TASK OBJECTIVE: Line by line, set down the records below from the first line through the line containing "2.6, -3.1, 9.1". Omit the pictures.

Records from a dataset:
━━━━━━━━━━━━━━━━━━━━

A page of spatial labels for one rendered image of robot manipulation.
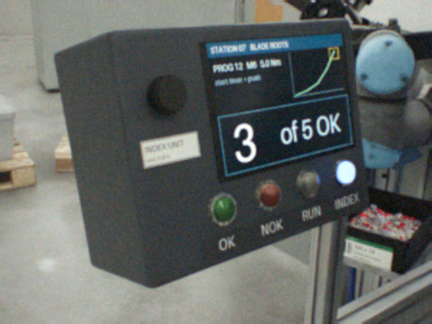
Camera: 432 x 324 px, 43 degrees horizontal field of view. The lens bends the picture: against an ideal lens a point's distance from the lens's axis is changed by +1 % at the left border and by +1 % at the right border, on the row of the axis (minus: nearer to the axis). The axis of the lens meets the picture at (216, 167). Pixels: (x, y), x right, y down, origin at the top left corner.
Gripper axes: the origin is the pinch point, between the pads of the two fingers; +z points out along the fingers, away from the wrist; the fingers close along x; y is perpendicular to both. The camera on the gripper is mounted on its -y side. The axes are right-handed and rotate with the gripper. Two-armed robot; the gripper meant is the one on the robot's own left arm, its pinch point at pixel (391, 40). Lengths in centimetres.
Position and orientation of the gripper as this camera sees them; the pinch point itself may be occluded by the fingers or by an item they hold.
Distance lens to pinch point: 113.8
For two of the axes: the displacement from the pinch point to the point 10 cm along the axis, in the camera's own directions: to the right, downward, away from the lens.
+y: -9.6, 0.0, 2.7
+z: 2.6, -3.1, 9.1
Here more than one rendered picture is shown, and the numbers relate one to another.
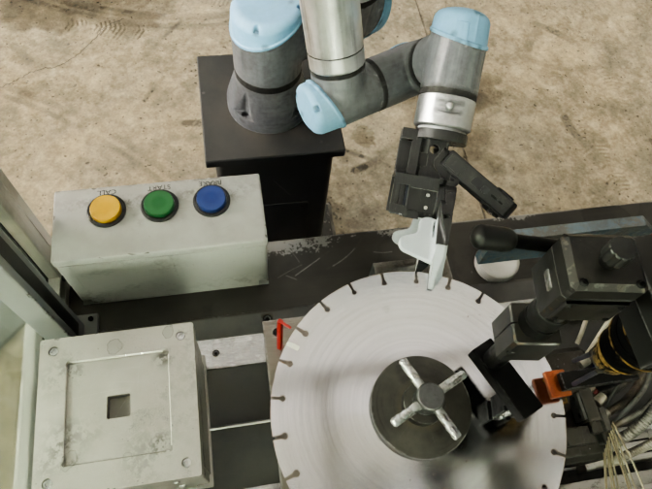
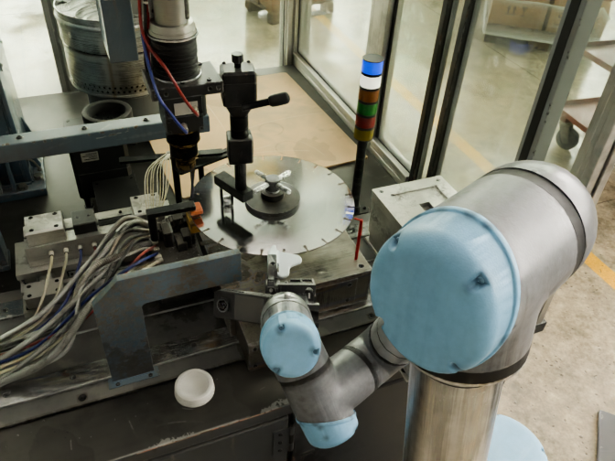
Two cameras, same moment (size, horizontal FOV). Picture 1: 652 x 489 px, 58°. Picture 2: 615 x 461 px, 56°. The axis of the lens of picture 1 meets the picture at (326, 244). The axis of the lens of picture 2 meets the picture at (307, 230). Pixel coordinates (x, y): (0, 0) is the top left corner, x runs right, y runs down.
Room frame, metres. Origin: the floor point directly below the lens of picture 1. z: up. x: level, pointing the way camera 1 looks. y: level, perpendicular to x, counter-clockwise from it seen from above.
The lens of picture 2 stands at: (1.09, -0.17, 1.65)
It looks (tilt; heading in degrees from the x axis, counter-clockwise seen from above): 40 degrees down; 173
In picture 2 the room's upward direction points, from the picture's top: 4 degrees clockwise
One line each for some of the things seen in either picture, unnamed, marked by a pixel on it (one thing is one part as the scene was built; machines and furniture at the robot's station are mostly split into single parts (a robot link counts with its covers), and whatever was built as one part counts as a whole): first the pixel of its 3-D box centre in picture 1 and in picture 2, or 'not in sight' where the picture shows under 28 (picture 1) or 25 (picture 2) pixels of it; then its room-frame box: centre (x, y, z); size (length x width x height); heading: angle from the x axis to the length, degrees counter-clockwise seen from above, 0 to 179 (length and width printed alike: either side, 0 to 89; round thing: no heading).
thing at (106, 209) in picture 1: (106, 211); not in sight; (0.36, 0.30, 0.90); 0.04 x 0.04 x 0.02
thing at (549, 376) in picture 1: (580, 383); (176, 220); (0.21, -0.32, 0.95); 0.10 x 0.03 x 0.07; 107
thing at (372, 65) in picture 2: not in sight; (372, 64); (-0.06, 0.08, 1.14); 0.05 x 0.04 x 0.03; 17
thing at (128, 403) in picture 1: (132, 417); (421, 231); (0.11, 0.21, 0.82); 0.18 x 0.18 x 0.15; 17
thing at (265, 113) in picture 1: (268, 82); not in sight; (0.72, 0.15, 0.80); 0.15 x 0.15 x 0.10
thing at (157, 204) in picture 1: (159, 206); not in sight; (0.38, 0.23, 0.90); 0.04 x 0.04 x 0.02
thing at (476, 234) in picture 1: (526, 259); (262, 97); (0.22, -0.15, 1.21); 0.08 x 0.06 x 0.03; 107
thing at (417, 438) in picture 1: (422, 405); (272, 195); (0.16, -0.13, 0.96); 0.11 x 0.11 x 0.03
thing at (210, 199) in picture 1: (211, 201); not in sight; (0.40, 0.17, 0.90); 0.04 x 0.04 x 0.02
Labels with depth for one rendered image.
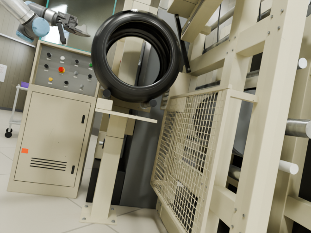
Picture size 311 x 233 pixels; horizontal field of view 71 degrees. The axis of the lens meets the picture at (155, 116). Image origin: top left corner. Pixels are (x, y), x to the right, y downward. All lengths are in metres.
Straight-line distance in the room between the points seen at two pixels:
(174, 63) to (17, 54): 10.73
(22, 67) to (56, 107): 9.86
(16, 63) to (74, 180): 10.00
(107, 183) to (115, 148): 0.27
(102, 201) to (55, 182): 0.52
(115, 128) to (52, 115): 0.61
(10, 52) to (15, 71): 0.83
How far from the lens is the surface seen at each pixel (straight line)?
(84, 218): 1.79
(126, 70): 1.69
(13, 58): 11.74
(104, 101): 1.29
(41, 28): 1.35
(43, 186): 2.15
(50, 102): 2.04
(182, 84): 1.70
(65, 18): 1.50
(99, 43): 1.34
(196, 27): 1.66
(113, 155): 1.69
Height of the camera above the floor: 0.80
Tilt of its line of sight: 1 degrees up
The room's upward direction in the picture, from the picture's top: 11 degrees clockwise
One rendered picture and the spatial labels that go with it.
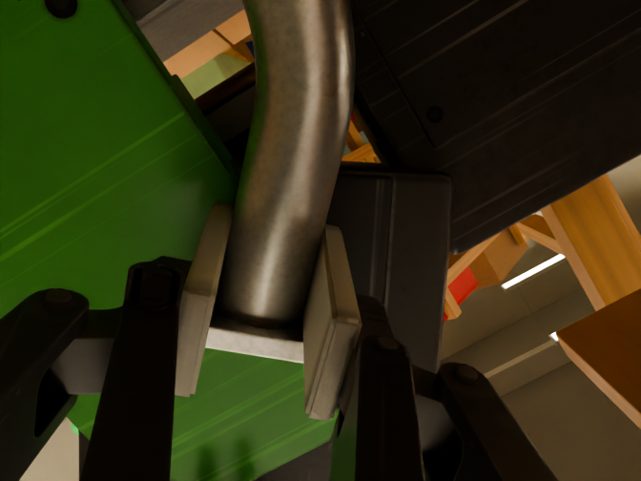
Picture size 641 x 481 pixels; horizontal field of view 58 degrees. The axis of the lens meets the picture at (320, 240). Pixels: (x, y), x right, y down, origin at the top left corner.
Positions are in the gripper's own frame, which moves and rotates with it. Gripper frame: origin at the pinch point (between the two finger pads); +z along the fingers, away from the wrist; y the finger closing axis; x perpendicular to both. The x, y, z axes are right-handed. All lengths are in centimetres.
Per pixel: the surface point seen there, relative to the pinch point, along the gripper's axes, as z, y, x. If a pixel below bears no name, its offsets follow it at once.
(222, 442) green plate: 4.4, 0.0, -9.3
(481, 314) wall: 792, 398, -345
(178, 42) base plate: 72, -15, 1
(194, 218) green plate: 4.4, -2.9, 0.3
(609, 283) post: 68, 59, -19
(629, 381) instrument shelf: 32, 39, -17
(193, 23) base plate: 69, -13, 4
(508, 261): 362, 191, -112
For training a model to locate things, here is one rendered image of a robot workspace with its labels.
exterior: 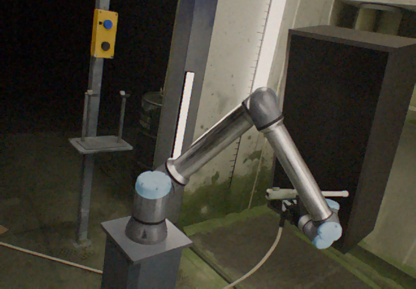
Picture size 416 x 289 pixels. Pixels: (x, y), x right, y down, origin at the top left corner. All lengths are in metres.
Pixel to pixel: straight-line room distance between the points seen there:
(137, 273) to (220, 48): 1.52
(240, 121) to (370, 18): 1.97
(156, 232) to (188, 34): 1.24
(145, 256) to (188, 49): 1.30
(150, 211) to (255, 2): 1.66
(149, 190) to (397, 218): 2.16
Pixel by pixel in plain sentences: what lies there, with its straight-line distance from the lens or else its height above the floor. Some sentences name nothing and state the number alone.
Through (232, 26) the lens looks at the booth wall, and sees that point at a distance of 2.53.
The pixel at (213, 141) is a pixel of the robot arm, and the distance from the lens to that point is 1.59.
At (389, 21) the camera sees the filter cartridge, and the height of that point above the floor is 1.86.
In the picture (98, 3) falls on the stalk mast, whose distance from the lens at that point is 2.23.
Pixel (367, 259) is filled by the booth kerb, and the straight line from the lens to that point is 3.18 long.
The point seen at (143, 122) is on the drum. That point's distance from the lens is 3.20.
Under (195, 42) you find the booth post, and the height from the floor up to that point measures 1.46.
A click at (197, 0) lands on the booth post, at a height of 1.70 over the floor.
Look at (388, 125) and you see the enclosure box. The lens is 2.07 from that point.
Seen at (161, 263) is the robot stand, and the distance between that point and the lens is 1.67.
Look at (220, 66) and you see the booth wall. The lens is 2.52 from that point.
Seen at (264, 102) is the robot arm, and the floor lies 1.33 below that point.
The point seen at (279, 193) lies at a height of 0.82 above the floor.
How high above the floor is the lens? 1.57
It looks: 17 degrees down
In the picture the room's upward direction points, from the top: 11 degrees clockwise

━━━━━━━━━━━━━━━━━━━━

SOLVED PROBLEM:
A page of spatial labels for one rendered image of robot manipulation.
Camera: 432 x 324 px, 43 degrees horizontal field of view. The lens bends the picture: against an ideal lens a point's distance from the lens's axis is changed by +1 % at the left border and by +1 % at the right border, on the row of the axis (minus: nearer to the axis). The axis of the lens meets the picture at (216, 167). Pixels: (x, y), x right, y down, origin at the top left corner.
Gripper axes: the origin is the pinch point, between the pads of the two fingers; +z points out along the fingers, away from the wrist; the fingers close along x; y is perpendicular to both. The camera on the gripper is mounted on its -y side. The axes are right-handed and rotate with the gripper. Two-armed robot; the gripper meant is the one on the robot's own left arm, its pinch point at pixel (391, 40). Lengths in centimetres.
Position and orientation of the gripper as this camera sees them; the pinch point itself may be occluded by the fingers or by an item they hold.
Distance lens to pinch point: 113.8
For two of the axes: the displacement from the pinch point to the point 10 cm along the axis, in the camera's own directions: to the right, downward, away from the lens.
+y: -9.6, 0.0, 2.7
+z: 2.6, -3.1, 9.1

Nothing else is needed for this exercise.